- Audubon Township, Minnesota Location within the state of Minnesota Audubon Township, Minnesota Audubon Township, Minnesota (the United States)
- Coordinates: 46°51′1″N 95°59′39″W﻿ / ﻿46.85028°N 95.99417°W
- Country: United States
- State: Minnesota
- County: Becker

Area
- • Total: 35.4 sq mi (91.7 km^{2})
- • Land: 32.4 sq mi (83.8 km^{2})
- • Water: 3.1 sq mi (7.9 km^{2})
- Elevation: 1,319 ft (402 m)

Population (2000)
- • Total: 416
- • Density: 13/sq mi (5/km^{2})
- Time zone: UTC-6 (Central (CST))
- • Summer (DST): UTC-5 (CDT)
- ZIP code: 56511
- Area code: 218
- FIPS code: 27-02746
- GNIS feature ID: 0663476

= Audubon Township, Becker County, Minnesota =

Audubon Township (/ˈɔːdəbən/ AW-də-bən) is a township in Becker County, Minnesota, United States. The population was 416 at the 2000 census.

==History==
Audubon Township was organized in 1871. It was named after naturalist John James Audubon.

==Geography==
According to the United States Census Bureau, the township has a total area of 35.4 sqmi, of which 32.3 sqmi is land and 3.0 sqmi (8.59%) is water.

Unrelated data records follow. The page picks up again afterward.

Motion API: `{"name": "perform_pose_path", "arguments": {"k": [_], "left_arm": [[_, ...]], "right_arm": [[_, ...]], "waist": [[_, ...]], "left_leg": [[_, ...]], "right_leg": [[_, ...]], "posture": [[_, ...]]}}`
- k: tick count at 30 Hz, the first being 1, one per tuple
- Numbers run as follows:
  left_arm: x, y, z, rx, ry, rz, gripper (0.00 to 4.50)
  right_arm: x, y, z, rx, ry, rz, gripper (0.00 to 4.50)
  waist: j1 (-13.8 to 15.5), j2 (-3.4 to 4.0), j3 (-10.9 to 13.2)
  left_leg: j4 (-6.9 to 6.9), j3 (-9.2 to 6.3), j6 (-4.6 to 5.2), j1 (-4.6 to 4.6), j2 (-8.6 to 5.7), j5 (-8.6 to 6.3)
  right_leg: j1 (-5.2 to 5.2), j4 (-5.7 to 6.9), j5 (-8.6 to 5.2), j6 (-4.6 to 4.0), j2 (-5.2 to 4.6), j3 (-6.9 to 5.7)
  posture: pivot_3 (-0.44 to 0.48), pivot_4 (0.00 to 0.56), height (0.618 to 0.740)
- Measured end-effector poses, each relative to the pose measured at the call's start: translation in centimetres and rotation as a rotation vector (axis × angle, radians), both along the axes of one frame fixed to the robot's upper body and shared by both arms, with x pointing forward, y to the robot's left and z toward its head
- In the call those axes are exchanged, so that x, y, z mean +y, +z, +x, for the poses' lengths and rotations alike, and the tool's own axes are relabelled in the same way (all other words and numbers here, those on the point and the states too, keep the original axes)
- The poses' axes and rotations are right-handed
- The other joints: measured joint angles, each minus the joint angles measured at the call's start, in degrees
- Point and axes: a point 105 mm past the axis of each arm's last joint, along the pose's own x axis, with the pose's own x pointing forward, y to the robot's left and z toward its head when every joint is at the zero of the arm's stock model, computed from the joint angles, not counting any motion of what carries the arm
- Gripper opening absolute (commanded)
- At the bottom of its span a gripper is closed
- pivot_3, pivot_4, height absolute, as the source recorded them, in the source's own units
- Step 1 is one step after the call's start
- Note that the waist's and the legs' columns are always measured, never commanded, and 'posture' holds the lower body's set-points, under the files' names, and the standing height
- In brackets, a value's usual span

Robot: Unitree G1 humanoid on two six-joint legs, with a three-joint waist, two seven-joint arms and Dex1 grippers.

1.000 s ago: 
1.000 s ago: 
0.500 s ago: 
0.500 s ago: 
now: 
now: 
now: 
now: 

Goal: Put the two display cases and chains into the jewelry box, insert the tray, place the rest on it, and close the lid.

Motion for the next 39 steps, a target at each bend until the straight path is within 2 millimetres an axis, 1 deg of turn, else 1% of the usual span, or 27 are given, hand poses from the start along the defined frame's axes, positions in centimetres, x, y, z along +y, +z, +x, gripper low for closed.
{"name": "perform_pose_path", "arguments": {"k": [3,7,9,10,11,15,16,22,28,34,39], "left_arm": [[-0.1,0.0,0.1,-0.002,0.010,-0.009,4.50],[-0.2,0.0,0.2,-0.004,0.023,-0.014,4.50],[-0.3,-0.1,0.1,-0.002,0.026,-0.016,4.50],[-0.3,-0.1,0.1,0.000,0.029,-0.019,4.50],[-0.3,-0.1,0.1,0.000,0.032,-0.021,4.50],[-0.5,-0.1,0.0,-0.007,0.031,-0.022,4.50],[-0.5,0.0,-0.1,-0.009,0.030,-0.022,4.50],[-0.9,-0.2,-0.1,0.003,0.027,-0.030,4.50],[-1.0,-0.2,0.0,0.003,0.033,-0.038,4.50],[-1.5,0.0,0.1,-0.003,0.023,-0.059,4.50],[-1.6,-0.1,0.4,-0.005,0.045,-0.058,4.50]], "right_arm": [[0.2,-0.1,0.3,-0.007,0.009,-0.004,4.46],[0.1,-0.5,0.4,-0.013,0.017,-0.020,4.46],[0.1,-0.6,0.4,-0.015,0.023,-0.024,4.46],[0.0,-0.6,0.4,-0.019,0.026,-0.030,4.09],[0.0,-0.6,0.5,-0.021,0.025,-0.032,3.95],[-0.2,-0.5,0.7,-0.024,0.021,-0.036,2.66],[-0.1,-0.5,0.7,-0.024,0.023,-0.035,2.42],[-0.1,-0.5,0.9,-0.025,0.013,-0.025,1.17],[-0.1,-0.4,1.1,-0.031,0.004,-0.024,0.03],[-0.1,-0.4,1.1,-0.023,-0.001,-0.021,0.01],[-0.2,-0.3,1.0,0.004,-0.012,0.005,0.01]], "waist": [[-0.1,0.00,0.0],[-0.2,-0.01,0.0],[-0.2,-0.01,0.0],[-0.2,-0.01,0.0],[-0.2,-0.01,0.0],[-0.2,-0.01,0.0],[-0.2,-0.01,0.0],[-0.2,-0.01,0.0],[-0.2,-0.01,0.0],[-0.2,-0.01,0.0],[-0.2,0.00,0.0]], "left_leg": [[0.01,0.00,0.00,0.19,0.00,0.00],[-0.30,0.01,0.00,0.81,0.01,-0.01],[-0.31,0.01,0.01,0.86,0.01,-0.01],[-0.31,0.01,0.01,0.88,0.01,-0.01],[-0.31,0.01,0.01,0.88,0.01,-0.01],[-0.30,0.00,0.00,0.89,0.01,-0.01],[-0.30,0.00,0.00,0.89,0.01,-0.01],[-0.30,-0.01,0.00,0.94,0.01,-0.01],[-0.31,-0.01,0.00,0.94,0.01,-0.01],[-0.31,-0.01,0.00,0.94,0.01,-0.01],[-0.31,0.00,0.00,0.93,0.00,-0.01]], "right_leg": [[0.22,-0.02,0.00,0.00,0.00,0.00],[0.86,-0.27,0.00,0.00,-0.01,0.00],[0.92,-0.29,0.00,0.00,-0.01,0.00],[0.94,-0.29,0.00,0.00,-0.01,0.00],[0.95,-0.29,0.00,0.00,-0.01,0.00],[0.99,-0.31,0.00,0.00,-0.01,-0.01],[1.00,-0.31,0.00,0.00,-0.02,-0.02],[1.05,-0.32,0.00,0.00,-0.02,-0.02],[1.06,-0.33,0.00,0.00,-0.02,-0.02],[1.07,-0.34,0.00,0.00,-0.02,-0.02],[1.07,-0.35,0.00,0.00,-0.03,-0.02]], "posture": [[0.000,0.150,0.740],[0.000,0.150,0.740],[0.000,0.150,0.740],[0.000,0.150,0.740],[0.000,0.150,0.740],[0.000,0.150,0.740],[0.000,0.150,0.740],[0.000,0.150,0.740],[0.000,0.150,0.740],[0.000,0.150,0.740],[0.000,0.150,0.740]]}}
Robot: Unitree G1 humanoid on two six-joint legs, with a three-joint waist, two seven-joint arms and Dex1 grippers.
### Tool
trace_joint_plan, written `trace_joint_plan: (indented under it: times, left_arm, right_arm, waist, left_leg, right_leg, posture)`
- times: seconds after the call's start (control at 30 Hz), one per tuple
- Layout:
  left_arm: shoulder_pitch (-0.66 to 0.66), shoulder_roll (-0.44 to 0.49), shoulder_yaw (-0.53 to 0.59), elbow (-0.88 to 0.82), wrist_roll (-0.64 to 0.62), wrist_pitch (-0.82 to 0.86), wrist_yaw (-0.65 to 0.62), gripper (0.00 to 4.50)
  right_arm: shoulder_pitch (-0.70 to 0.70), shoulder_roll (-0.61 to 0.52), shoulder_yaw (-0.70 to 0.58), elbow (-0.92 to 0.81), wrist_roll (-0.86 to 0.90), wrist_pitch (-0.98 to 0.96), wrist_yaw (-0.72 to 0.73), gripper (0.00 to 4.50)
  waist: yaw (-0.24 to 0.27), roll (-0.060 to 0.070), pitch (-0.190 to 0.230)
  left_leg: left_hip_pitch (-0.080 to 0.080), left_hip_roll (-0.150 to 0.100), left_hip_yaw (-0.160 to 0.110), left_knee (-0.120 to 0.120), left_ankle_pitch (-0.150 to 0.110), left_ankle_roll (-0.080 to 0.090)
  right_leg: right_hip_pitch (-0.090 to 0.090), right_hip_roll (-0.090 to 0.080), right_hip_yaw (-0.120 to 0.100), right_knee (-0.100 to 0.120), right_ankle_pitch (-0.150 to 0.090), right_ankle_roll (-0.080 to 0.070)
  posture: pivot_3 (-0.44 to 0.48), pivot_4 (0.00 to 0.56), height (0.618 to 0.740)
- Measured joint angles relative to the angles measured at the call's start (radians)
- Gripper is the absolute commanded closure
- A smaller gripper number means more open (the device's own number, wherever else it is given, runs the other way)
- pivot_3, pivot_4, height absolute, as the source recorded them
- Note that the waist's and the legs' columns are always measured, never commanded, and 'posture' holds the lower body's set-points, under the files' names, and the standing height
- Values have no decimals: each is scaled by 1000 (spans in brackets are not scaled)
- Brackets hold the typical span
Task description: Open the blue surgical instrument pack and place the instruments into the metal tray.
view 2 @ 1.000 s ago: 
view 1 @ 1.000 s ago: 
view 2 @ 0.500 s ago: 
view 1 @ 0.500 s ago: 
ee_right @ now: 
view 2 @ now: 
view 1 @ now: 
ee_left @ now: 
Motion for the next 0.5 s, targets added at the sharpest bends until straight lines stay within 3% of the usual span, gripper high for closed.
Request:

The city of Audubon is entirely within this township geographically but is a separate entity.

===Major highway===
- U.S. Route 10

===Lakes===
- Audubon Lake
- Barne Lake
- Barnes Lake
- Berseth Lake
- Bluebird Lake
- Boardson Lake
- Boyer Lake (east quarter)
- Canary Lake
- Cravath Lake (south half)
- Dahlberg Lake (northeast edge)
- Gilbertson Lake
- Joy Lake
- Larson Lake
- Leaf Lake (northeast edge)
- Little Cormorant Lake (vast majority)
- Lake Minnetonka
- Marshall Lake
- Mc Kinstry Lake
- Reep Lake
- Robin Lake

===Adjacent townships===
- Hamden Township (north)
- Richwood Township (northeast)
- Detroit Township (east)
- Lake View Township (southeast)
- Lake Eunice Township (south)
- Cormorant Township (southwest)
- Lake Park Township (west)
- Cuba Township (northwest)

===Cemeteries===
The township contains these four cemeteries: Audubon, Cook Family, Felker and Immanuel.

==Demographics==
As of the census of 2000, there were 416 people, 162 households, and 129 families residing in the township. The population density was 12.9 PD/sqmi. There were 224 housing units at an average density of 6.9 /sqmi. The racial makeup of the township was 97.12% White, 0.72% Native American, and 2.16% from two or more races.

There were 162 households, out of which 32.1% had children under the age of 18 living with them, 69.1% were married couples living together, 7.4% had a female householder with no husband present, and 19.8% were non-families. 18.5% of all households were made up of individuals, and 8.0% had someone living alone who was 65 years of age or older. The average household size was 2.57 and the average family size was 2.88.

In the township the population was spread out, with 28.1% under the age of 18, 4.3% from 18 to 24, 25.0% from 25 to 44, 28.1% from 45 to 64, and 14.4% who were 65 years of age or older. The median age was 39 years. For every 100 females, there were 95.3 males. For every 100 females age 18 and over, there were 102.0 males.

The median income for a household in the township was $40,000, and the median income for a family was $46,458. Males had a median income of $25,179 versus $28,750 for females. The per capita income for the township was $20,650. About 4.9% of families and 9.3% of the population were below the poverty line, including 14.9% of those under age 18 and 14.0% of those age 65 or over.